Amiri Baraka, Black Music, and Black Modernity
I first encountered Amiri Baraka in Fred Moten’s In The Break: The Aesthetics of the Black Radical Tradition. I know this is late in life to learn about such a remarkable figure, but my education up until then was not always broad, and my engagement with American poets up to that point was limited to poets mostly from the Harlem Renaissance. So, to have encountered Baraka then was revelatory for me. And now, we are gifted with this book by James Smethurst: Brick City Vanguard: Amiri Baraka, Black Music, Black Modernity. It would be a mistake, though, to assume that this book is solely about the life of Baraka, rather, this book is also a biography of a place: Brick City. As an aside, I first heard about Brick City through the legendary Redman, so it is safe to say that my initial introductions to the place and the person were through musical referents. It is apt then, that I return to him through Smethurst in this musical way.
Amiri Baraka is undoubtedly one of the most central figures of the Black Arts Movement of the 1960s and 1970s in the U.S as well as a key literary and cultural figure post World War II. Baraka’s politics and aesthetics, though ever evolving over his career, have solid consistencies throughout. These come in the form of his deep engagement with Black musical practices and formations. This is where James Smethurst’s Brick City Vanguard begins. “The first thing to say is that Amiri Baraka loved “the music”, which was jazz in the first place but also almost all forms of [B]lack music.” What this text asks us to consider is Baraka’s music writing, including writing on liner notes and a serious consideration of the popular Black musical form. To this end, I would situate this text as something that speaks to and against a tradition of anti-popular music writing, though I would argue anti-Black-popular music writing, fronted by the likes of Theodor Adorno who disparaged the work of jazz. Smethurst positions Baraka early on in relation to other thinkers as well, noting, “Unlike Stuart Hall, who famously claimed that he “doesn’t give a damn” about popular music except as a site or arena for political contestation, a place “where socialism might be constituted (a claim that I do not really believe, given Hall’s early fondness for jazz, especially the work of Miles Davis), Baraka would not have advanced such an argument.”
James Smethurst’s Brick City Vanguard is essential reading for anyone engaged in the life of Amiri Baraka or the Black Arts Movement. Further, anyone interested in the various ways in which music is thought and written about would find this text a most useful resource. This text is an attempt to open up, or at the very least, expound on a conversation about the ways in which we read Baraka’s work on art and music (influenced by Amina Baraka), and the changes over his career of his performance and literary writing. Smethurst also wants us to think about what music is, what music does, and how music does it, through Baraka’s writing. I think what is interesting is the site of the funeral as a place to bear witness to the reach and scope of the work Baraka made over his lifetime. It is here where we see the extent of his politics – union members, teachers, socialists, communists, musicians, poets, and artists. This is a testament to what constitutes the range of work Baraka influenced, but more importantly, this speaks to Baraka’s impossibly profound legacy. In the closing stanzas Smethurst notes
Looping back to Symphony Hall and what Amiri Baraka’s funeral might indicate about how to assess that career and contributions, one might recall again Baraka’s declaration that Newark embodied for him “a measure, a set of standards and life influencing principles.” Given his ability to sometimes talk about himself and his past as if he he were standing outside himself, passing judgement on his successes and failures, one could easily imagine him sitting in the audience of his own funeral, joking with the people onstage, looking around at the composition of the crowd, and concluding that his work had connected with the blues people of Newark and helped them survive and potentially even more forward.

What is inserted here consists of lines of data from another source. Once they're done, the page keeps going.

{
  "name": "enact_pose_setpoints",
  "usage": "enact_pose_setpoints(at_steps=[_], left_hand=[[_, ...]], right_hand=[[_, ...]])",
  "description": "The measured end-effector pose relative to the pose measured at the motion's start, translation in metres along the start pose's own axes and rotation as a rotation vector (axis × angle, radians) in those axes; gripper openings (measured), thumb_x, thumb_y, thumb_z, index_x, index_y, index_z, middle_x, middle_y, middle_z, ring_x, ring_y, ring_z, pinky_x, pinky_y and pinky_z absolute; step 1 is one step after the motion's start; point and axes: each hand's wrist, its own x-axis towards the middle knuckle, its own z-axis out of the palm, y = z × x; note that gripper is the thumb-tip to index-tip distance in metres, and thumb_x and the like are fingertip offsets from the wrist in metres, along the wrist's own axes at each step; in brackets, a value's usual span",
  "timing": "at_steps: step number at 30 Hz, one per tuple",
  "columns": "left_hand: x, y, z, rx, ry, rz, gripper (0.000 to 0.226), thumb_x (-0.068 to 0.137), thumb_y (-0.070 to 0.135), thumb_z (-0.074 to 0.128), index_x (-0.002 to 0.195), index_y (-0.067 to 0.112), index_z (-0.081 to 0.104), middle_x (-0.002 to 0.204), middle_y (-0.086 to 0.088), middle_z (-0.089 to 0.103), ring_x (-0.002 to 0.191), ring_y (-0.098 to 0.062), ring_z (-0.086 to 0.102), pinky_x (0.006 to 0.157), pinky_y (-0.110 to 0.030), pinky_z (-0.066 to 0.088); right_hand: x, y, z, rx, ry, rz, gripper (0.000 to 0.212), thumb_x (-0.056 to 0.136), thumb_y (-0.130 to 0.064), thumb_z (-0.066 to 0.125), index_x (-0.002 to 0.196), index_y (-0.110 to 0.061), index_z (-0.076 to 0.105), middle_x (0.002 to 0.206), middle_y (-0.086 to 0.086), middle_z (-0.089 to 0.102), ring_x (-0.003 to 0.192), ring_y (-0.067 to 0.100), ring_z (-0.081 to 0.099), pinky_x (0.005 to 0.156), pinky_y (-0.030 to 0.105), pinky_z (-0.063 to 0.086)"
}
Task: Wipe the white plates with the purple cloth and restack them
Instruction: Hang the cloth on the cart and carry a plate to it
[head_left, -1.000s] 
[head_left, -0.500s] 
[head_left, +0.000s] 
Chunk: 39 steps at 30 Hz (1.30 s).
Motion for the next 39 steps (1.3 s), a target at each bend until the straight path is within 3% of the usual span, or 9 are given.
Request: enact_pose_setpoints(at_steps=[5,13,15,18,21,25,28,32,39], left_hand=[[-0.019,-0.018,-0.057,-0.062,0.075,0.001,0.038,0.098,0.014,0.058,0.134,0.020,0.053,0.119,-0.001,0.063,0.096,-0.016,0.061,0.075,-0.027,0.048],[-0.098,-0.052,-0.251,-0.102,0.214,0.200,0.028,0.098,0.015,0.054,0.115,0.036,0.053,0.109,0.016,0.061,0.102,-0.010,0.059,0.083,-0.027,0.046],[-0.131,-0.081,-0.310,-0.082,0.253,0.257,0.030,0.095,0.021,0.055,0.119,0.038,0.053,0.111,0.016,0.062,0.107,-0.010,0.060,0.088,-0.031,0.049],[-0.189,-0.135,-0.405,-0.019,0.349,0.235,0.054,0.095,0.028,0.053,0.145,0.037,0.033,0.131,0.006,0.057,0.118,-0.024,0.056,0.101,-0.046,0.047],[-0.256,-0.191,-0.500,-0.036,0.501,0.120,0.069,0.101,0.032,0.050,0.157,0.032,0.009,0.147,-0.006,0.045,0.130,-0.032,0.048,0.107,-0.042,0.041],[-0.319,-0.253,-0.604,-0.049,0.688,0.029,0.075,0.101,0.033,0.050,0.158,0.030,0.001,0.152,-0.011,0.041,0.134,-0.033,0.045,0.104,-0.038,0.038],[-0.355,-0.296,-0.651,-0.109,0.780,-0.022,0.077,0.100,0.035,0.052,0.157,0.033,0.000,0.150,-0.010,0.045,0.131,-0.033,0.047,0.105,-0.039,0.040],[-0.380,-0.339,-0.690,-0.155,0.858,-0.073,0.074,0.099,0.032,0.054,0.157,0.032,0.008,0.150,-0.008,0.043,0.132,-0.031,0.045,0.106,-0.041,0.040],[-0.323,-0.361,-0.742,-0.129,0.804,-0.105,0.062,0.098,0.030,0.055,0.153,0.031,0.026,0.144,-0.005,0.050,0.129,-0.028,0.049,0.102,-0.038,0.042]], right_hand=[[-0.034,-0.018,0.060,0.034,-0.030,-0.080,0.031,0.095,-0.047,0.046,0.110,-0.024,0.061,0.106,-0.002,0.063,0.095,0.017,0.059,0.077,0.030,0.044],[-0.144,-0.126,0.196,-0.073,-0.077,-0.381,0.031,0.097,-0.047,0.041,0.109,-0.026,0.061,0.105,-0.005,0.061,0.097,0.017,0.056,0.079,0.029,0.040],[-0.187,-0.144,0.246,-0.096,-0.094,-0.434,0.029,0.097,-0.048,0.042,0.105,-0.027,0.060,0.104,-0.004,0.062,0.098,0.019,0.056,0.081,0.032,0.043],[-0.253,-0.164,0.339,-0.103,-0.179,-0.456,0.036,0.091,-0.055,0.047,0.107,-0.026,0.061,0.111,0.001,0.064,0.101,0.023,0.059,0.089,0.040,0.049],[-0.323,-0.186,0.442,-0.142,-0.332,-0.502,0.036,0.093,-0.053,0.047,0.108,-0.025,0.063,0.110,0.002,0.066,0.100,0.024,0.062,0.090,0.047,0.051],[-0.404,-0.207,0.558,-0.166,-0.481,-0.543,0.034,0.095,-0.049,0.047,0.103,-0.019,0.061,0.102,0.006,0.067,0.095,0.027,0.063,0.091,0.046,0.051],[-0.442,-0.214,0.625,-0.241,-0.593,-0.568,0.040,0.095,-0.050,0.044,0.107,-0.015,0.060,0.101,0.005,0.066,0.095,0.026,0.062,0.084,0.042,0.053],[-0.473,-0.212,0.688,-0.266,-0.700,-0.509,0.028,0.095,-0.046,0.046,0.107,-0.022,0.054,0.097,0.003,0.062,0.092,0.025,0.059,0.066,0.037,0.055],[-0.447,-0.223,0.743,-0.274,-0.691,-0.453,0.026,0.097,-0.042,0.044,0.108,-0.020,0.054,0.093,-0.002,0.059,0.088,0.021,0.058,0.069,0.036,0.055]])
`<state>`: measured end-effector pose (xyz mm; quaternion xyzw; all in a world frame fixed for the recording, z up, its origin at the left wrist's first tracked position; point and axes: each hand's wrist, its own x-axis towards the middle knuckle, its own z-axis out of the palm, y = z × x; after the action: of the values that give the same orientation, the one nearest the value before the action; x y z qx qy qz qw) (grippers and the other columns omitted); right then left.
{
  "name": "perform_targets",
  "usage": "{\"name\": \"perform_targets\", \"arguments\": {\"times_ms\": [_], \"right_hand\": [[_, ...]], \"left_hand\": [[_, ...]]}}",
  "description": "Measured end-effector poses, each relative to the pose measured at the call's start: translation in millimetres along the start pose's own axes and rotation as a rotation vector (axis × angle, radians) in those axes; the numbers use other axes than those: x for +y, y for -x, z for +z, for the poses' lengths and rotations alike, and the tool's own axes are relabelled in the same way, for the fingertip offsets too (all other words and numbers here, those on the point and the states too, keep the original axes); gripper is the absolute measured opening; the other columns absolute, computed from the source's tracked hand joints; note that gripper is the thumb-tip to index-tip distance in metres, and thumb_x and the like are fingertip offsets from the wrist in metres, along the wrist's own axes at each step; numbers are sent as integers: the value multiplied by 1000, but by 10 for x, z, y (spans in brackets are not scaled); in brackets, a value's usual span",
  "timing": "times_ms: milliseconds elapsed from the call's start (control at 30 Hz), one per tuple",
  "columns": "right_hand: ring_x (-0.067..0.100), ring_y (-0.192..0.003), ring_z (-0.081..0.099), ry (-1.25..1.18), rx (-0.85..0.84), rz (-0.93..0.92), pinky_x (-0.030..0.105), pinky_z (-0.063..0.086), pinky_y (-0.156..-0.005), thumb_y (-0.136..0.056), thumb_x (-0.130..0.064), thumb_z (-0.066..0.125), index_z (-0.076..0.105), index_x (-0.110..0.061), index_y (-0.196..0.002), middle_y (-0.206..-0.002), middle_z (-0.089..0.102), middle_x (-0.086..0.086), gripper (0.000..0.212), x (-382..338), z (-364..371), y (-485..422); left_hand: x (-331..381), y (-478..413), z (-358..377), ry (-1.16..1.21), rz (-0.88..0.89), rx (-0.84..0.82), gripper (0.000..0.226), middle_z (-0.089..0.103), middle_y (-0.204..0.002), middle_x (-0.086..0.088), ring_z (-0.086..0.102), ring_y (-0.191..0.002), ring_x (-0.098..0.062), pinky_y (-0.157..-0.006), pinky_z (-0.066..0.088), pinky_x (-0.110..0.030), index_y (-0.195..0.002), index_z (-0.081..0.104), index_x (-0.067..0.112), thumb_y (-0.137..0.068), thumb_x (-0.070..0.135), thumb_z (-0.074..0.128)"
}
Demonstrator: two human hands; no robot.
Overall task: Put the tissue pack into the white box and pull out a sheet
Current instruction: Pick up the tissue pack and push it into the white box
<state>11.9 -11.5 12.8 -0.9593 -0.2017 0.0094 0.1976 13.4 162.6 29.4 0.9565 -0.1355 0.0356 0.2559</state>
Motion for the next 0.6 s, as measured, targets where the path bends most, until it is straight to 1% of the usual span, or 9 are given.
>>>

This section exemplifies much of what Smethurst attempts to work through here. He explores the range of influences on Amiri Baraka and the absolute mass of people who he influenced as well. This book is as much about the man Amiri Baraka as it is about the place Brick City. It is an astute assessment of the importance of the relationship between Baraka and Newark, showing how and why this place held such a deep significance for Amiri and Amina Baraka. It is an attempt at showing exactly the kind of vitally important work that happens outside of the central art metropoles like Harlem.